The polls still suggest anything could happen, although looking at the assembled surfeit of data procured by Galaxy, Roy Morgan, Newspoll, Nielsen, Essential, internal polling, online polls, discussions with friends, flipped coins and, of course, the odds being
offered by Centrebet (currently $1.26 Labor, $3.80 Liberals), a Labor victory looks all but assured. However, I must say, with that amount of polling occurring each and every day, I can't help but feel loosely insulted that I'm yet to be asked my opinion on proceedings. The best I've had so far was an audibly nervous Labor representative for Cath Bowtell who managed to use the phrase "strong progressive voice" seven odd times in a two minute phone call. Which was actually kinda endearing. If not definitively vote-winning.
However, there is some suggestion that a particularly hostile suite of marginal seats in New South Wales and Queensland could savage Labor's majority and lead to the somewhat unpalatable position where the party with the majority of the vote ends up with the minority of the seats. A result which our electoral system does try to make reasonably difficult, but recently occurred in both 1998 and 1990. Given that for most of this site's target demographic a Tony Abbott victory would probably be seen as an event roughly on the scale of getting smallpox, the apparent injustice of such an electoral inversion would - I can only imagine - feel like getting smallpox while being told that Santa isn't real. And being set on fire.
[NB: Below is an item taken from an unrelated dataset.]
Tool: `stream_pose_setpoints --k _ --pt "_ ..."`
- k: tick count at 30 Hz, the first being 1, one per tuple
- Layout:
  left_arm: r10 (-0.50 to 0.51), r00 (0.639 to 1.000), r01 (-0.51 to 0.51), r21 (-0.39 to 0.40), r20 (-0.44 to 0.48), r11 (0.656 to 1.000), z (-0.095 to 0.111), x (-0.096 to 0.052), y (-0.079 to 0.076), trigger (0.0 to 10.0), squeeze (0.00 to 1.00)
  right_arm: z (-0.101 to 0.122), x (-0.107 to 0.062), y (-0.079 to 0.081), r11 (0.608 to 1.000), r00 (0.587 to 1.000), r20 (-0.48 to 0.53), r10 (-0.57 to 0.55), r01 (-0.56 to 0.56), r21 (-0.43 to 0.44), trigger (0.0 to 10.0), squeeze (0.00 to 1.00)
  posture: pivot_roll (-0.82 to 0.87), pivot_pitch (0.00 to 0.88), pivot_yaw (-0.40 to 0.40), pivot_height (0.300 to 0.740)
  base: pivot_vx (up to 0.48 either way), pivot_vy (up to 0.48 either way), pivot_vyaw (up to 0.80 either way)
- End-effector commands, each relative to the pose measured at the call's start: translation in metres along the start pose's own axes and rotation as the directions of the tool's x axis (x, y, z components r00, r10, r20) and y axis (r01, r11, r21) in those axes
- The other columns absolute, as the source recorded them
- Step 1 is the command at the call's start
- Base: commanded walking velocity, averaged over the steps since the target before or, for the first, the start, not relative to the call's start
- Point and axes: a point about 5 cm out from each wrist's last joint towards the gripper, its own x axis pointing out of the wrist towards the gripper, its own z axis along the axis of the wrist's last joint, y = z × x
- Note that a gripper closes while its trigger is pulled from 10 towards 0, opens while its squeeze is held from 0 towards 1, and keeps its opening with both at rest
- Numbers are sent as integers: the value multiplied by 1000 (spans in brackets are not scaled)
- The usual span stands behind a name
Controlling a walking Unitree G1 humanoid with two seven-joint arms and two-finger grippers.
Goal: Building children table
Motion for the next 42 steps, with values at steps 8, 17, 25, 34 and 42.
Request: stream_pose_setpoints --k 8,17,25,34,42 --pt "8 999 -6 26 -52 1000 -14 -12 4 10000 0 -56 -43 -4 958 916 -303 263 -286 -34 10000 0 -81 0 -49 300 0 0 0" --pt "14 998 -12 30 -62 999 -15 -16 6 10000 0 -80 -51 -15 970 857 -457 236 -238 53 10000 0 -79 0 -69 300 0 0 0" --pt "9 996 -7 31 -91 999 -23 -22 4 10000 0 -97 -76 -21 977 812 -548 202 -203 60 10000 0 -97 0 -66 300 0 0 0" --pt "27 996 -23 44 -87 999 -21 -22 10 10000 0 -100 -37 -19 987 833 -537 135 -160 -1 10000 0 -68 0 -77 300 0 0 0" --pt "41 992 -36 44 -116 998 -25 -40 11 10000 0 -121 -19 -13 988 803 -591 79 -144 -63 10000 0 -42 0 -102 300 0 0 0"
But, you know, if you are, um, voting for Abbott, then, uh, enjoy your... smallpox? Yeah. Sounds about right. Gillard would be like a persistent rash picked up from somewhere in sub-Saharan Africa: unsightly, irritating but overall a little less life-threatening.
In the meantime: 72 hours. Less, perhaps (the Internet makes for fuzzy time stamping). And then we can be done with this awful election fever dream forever. Or at least for the next three years. Either way, I cannot wait to get a regulation news cycle back. I mean, I haven't read anything about Obama for at least three weeks. And I just wonder: what's he up to? Is he safe? Is he happy? Has he defeated those pesky Republicans? WHAT'S GOING ON, OBAMA? I CAN'T SLEEP AT NIGHT!
I think I'm getting Obama withdrawals. And we all know only one thing can fix that:
unicorns.
Awwwww yeah. That's what I'm talking about.